Study

A review of techniques for reducing fish predation by double-crested cormorants Phalacrocorax auritus at aquaculture facilities in southeastern USA

  • Published source details Mott D.F. & Boyd F.L. (1995) A review of techniques for preventing cormorant depredations at aquaculture facilities in the southeastern United States.

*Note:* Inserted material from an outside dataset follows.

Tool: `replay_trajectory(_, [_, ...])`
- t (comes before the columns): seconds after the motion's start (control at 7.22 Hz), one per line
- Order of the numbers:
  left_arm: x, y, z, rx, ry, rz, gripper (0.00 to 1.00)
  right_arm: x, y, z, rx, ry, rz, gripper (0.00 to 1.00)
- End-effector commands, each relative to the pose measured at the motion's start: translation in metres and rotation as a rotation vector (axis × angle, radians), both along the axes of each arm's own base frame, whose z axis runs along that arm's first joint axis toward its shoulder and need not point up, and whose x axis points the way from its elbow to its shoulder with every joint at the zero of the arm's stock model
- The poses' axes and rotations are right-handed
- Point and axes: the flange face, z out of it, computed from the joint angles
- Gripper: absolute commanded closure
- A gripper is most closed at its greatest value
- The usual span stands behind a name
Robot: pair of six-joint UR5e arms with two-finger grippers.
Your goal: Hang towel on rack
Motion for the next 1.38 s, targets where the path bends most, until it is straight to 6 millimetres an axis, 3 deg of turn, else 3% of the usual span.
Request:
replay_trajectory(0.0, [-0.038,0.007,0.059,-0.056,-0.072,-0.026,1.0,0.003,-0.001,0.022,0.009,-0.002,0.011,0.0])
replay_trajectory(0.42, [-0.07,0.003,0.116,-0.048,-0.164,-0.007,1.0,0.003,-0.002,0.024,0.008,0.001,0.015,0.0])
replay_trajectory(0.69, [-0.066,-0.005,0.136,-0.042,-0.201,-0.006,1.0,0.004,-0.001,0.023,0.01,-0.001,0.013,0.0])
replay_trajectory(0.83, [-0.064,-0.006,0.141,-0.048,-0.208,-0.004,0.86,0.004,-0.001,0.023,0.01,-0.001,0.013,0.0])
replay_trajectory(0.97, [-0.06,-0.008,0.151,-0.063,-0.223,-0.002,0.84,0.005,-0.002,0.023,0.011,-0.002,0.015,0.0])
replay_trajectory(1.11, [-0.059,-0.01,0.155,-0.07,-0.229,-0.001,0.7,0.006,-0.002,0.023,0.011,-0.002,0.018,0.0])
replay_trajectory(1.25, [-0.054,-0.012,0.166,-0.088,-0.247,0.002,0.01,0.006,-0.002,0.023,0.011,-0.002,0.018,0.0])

Colonial Waterbirds, 176-180

Actions

This study is summarised as evidence for the following.

Action Category

Disturb birds at roosts

Action Link
Bird Conservation

Use netting to exclude fish-eating birds

Action Link
Bird Conservation

Scare birds from fish farms

Action Link
Bird Conservation
  1. Disturb birds at roosts

    A 1995 review assessed effectiveness of techniques used to prevent double-crested cormorant Phalacrocorax auritus predation at aquaculture facilities in the Mississippi delta region, USA (Mott & Boyd 1995), and concluded that disturbing birds at their roosts was more effective than scaring birds from fish farms during the day, with one study finding a 75-90% reduction in cormorant numbers foraging in the area after disturbance.

     

  2. Use netting to exclude fish-eating birds

    A 1995 review assessed effectiveness of techniques used to prevent double-crested cormorant Phalacrocorax auritus predation at aquaculture facilities in the Mississippi delta region, USA (Mott & Boyd 1995), and concluded that excluding birds using netting or wires was an effective way to reduce damage.

     

  3. Scare birds from fish farms

    A 1995 review assessed effectiveness of techniques used to prevent double-crested cormorant Phalacrocorax auritus predation at aquaculture facilities in the Mississippi delta region, USA (Mott & Boyd 1995), and concluded that there was little good evidence for what worked and what did not. Pyrotechnics, human effigies, gas cannons, and live ammunition have been used with varying degrees of success in frightening cormorants, but the authors warn that birds can become habituated to them.